According to the Commerce Department’s report on Thursday, the US gross domestic product (GDP) – a key measure of economic well-being – expanded at an annualized rate of 3.3% in the last quarter of the year. While this marked a decline from the 4.9% growth in the previous quarter, it aligned with pre-pandemic levels and surpassed economists’ expectations of 2%.
Strong consumer spending and government expenditures contributed to this growth.
The Federal Reserve has been working to temper economic activity to counter inflation. Since March 2022, the Fed has raised interest rates to a 22-year high and maintained them at that level. Inflation has dropped from its peak of 9% in June 2022 to 3.4%.

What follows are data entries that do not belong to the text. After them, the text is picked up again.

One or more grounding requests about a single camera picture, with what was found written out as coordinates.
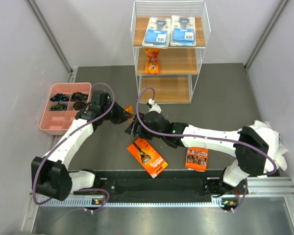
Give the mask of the orange razor pouch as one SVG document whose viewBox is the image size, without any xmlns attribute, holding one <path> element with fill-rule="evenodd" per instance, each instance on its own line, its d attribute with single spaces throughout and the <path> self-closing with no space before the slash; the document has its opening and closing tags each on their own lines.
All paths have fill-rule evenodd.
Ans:
<svg viewBox="0 0 294 235">
<path fill-rule="evenodd" d="M 160 66 L 158 61 L 158 55 L 160 49 L 146 48 L 145 55 L 147 56 L 147 64 L 145 67 L 146 74 L 160 74 Z"/>
<path fill-rule="evenodd" d="M 128 113 L 130 113 L 130 115 L 128 115 L 127 121 L 131 122 L 134 119 L 134 112 L 133 112 L 133 108 L 131 105 L 127 105 L 124 108 Z"/>
</svg>

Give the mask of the orange Gillette razor box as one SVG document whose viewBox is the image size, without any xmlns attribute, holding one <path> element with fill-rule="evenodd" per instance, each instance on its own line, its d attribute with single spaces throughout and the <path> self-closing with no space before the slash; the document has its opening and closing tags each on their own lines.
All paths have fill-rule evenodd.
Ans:
<svg viewBox="0 0 294 235">
<path fill-rule="evenodd" d="M 165 159 L 145 139 L 136 139 L 127 150 L 153 179 L 168 166 Z"/>
</svg>

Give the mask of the blue razor blister pack one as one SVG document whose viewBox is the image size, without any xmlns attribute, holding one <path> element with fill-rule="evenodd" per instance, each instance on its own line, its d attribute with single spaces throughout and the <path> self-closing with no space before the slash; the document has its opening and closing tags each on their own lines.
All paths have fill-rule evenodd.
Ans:
<svg viewBox="0 0 294 235">
<path fill-rule="evenodd" d="M 143 47 L 168 48 L 171 36 L 171 19 L 150 17 L 143 38 Z"/>
</svg>

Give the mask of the blue razor blister pack two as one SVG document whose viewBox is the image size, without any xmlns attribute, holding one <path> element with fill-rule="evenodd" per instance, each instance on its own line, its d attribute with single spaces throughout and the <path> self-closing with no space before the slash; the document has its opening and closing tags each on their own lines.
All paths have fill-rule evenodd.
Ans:
<svg viewBox="0 0 294 235">
<path fill-rule="evenodd" d="M 170 46 L 196 46 L 196 22 L 194 17 L 172 15 Z"/>
</svg>

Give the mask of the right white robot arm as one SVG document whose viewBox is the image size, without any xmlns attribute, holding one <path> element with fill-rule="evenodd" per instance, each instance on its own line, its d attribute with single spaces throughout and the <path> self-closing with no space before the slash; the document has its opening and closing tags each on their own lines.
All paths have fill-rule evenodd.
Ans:
<svg viewBox="0 0 294 235">
<path fill-rule="evenodd" d="M 199 147 L 235 157 L 223 170 L 217 183 L 210 183 L 212 194 L 229 194 L 249 176 L 267 176 L 277 170 L 274 162 L 277 150 L 276 134 L 262 122 L 236 131 L 203 129 L 182 122 L 170 122 L 161 114 L 154 100 L 147 103 L 146 114 L 137 113 L 126 133 L 145 140 L 161 139 L 172 148 Z"/>
</svg>

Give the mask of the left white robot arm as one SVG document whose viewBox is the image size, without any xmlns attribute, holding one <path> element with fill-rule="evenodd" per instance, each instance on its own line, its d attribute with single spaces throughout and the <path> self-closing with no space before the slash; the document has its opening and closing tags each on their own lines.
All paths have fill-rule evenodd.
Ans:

Despite concerns that rate hikes could lead to job losses and a slowdown in economic activity, hiring has remained robust, with unemployment hovering near a 50-year low. While growth has decelerated, consumers have continued to spend, and the economy has weathered the rate increases, with stock markets reaching record highs.
Dan North, senior economist at Allianz Trade Americas, noted that the Fed has successfully managed to rein in inflation without stifling economic growth. He anticipated slow growth in 2024 but stopped short of predicting a recession.
Consumer sentiment, which had been pessimistic since the end of pandemic shutdowns, showed signs of improvement. The University of Michigan’s monthly consumer sentiment index recorded its largest monthly increase since 2005, with confidence bolstered by the belief that inflation had peaked and expectations of stronger income.
Looking ahead, while 2023 may not have unfolded as anticipated, there is renewed hope for the future. Elections are scheduled in various countries, including the UK and the US, prompting optimism for change. Despite ongoing global challenges such as conflicts in Ukraine and the Middle East, as well as the climate crisis, there is a sense of possibility for positive change.